> Directions for this task:
Reproduce precisely the lines between the start of the data below and the line with "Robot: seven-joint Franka", both included.

Data entries
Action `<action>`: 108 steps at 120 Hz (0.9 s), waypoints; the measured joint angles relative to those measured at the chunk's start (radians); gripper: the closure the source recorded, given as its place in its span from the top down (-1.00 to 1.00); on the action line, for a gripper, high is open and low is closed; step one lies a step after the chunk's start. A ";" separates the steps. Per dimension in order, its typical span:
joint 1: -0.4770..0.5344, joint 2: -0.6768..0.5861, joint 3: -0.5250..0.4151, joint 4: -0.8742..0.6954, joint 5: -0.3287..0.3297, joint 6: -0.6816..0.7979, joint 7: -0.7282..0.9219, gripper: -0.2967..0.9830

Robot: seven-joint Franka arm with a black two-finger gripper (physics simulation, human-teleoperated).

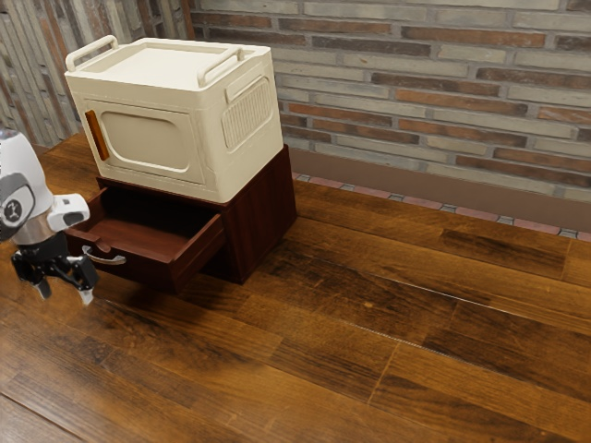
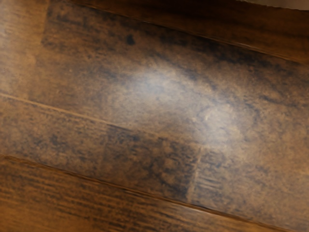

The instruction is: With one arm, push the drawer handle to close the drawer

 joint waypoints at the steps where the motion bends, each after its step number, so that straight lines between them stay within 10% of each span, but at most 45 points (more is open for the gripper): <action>1: 0.000 0.004 0.002 0.003 0.001 0.006 0.001 0.50; 58: -0.018 -0.111 0.025 -0.052 -0.023 0.117 0.035 0.50; 108: -0.037 0.026 0.028 0.029 -0.022 0.125 0.053 0.50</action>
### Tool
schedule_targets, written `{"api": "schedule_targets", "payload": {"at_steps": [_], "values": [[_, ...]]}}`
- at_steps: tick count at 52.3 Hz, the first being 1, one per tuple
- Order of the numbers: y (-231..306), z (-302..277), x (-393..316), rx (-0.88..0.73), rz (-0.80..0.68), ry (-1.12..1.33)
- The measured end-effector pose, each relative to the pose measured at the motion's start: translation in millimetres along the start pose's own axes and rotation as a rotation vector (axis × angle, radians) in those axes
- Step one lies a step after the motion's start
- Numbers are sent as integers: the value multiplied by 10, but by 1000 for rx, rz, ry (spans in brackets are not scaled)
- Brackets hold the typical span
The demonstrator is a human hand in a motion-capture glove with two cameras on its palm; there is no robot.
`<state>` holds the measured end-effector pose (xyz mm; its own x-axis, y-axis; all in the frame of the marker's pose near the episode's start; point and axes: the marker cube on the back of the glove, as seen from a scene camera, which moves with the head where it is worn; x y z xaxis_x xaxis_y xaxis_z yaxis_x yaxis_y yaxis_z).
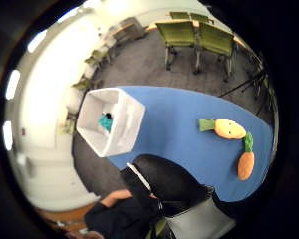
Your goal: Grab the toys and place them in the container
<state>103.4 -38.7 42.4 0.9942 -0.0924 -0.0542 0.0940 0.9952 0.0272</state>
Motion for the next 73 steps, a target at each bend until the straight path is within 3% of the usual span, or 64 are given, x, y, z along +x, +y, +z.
{"api": "schedule_targets", "payload": {"at_steps": [15,35,47,65,73], "values": [[84,1052,744,-87,81,-47],[171,2216,977,-255,142,-101],[170,2383,970,-193,161,-68],[139,2170,926,24,108,-52],[119,2086,893,-81,88,-92]]}}
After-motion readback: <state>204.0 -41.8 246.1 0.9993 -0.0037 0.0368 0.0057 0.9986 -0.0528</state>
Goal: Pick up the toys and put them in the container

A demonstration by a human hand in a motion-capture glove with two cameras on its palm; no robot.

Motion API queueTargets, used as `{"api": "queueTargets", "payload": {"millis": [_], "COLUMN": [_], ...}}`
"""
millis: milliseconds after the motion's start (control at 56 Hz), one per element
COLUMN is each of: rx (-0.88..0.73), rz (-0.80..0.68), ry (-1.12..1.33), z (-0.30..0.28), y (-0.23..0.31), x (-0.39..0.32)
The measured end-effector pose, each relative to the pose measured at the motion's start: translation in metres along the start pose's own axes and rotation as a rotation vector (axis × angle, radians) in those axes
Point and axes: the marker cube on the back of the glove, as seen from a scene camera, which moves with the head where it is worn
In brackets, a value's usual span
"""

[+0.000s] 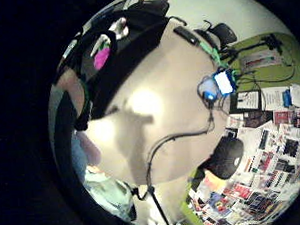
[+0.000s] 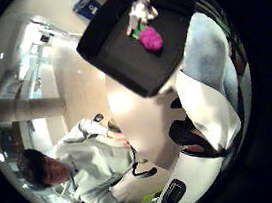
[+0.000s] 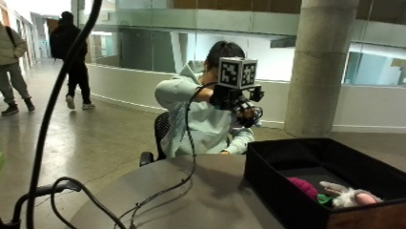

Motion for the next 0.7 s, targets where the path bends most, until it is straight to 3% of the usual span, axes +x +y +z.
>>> {"api": "queueTargets", "payload": {"millis": [178,410,464,589,696], "rx": [0.111,0.268,0.227,-0.038,-0.06], "rz": [-0.027,0.094,0.137,0.149,0.127], "ry": [-0.06,0.022,-0.02,-0.091,-0.082], "z": [-0.031,-0.034,-0.026,0.0,0.01], "y": [-0.025,-0.072,-0.078,-0.08,-0.077], "x": [-0.054,-0.071,-0.074,-0.084,-0.087]}}
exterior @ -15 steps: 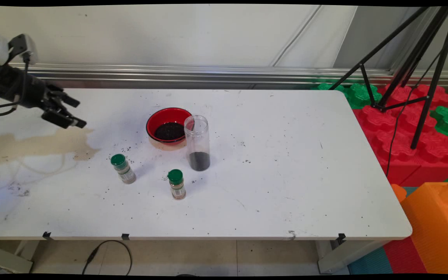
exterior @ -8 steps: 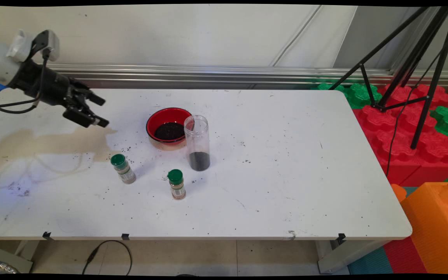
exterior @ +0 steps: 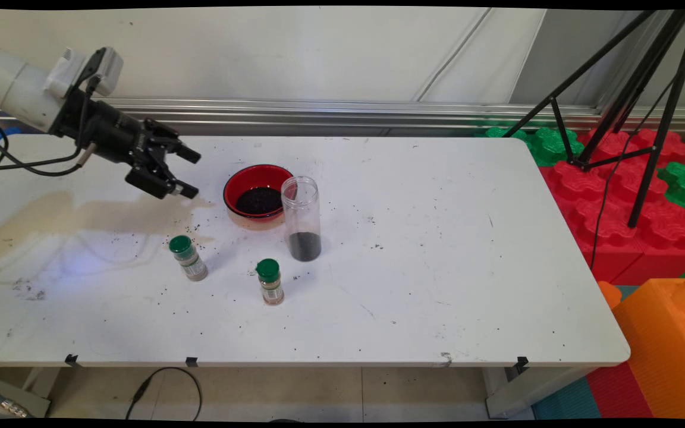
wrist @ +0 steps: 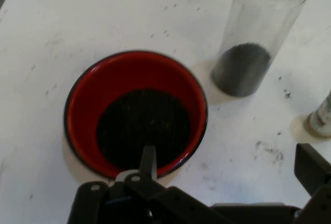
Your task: Pick up the black seasoning powder from the table
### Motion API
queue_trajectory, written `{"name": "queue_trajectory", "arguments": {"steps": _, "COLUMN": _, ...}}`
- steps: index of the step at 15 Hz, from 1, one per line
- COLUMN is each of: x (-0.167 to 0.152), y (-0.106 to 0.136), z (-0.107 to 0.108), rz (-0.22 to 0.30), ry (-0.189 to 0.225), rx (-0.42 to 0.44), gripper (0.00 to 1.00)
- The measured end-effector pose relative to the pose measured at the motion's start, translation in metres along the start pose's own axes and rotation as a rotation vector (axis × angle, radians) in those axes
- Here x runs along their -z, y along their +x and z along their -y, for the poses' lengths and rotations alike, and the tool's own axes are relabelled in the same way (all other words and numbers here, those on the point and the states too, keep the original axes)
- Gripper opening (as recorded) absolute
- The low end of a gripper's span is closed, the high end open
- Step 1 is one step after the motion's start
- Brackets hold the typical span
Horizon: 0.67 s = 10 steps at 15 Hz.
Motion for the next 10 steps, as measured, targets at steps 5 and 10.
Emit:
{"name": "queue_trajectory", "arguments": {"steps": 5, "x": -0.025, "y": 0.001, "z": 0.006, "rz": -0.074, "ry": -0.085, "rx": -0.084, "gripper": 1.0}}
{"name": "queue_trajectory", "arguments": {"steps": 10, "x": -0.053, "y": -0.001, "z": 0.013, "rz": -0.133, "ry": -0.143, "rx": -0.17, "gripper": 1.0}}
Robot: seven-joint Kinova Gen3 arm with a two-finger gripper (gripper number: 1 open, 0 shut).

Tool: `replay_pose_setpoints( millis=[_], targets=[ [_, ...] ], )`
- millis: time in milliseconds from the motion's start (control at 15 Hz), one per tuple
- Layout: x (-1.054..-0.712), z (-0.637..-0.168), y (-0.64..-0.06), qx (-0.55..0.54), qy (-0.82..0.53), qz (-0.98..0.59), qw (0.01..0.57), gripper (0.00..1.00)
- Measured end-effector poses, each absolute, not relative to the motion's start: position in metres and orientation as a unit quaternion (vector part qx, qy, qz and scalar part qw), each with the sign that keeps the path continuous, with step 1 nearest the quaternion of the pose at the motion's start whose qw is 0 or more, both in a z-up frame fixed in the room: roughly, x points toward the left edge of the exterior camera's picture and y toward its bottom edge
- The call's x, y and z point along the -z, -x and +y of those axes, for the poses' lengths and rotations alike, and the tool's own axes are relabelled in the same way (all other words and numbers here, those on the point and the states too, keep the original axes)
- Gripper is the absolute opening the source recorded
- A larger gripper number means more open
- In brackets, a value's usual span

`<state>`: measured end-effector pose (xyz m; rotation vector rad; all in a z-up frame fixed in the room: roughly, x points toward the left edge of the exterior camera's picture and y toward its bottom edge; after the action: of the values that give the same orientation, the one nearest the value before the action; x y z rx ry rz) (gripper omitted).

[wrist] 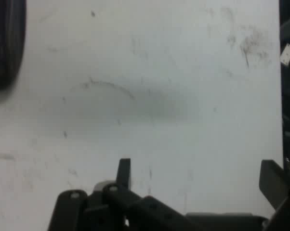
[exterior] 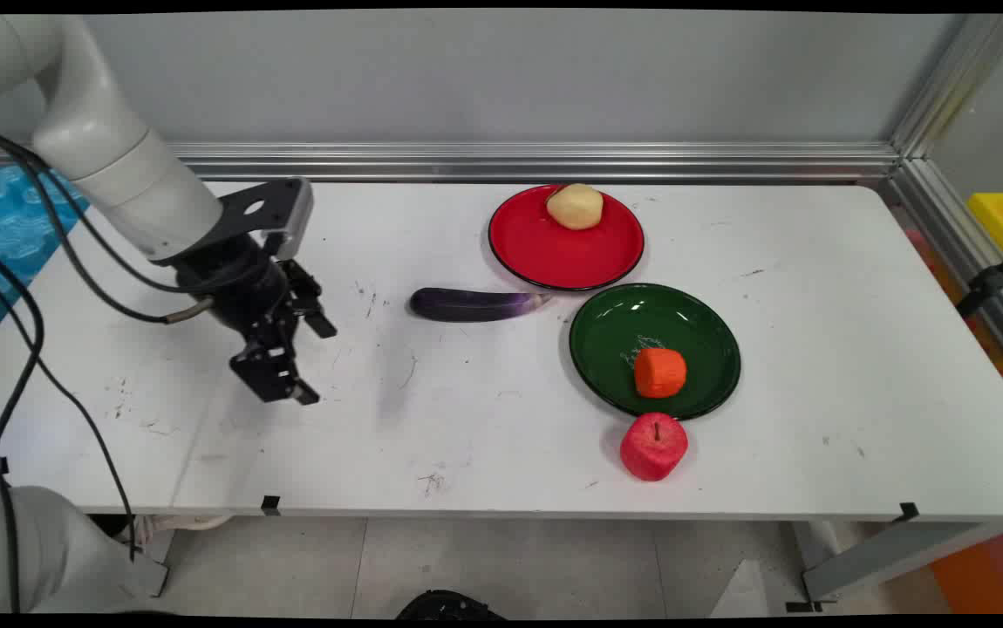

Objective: Pick up the mandarin from the green plate

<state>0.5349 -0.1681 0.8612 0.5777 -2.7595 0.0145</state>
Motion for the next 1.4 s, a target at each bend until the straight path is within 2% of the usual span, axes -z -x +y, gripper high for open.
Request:
replay_pose_setpoints(
  millis=[733, 1400],
  targets=[
    [-0.86, -0.218, -0.431, -0.063, -0.181, -0.947, 0.259, 1.0],
    [-0.818, -0.262, -0.339, -0.1, -0.186, -0.921, 0.326, 1.0]
  ],
)
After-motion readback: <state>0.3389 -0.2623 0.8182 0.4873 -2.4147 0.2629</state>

> Solution for this task:
Action `<action>`: 108 steps at 120 Hz (0.9 s), waypoints; the measured joint angles relative to those measured at the chunk's start (radians); gripper: the closure the source recorded, given as its place in its span from the top down (-1.00 to 1.00); on the action line, for a gripper, high is open and low is closed; step one lies a step after the chunk's start. A ";" separates the steps. Per dimension in order, its typical span:
joint 1: -0.4770..0.5344, joint 2: -0.6768..0.5861, joint 3: -0.5250..0.4151, joint 4: -0.8742..0.6954, joint 5: -0.3287..0.3297, joint 6: -0.6816..0.7979, joint 7: -0.7282..0.9219, gripper: -0.2967..0.9830

Robot: seven-joint Franka arm with a black two-finger gripper (physics simulation, human-teleoperated).

Nothing remains open in this exercise.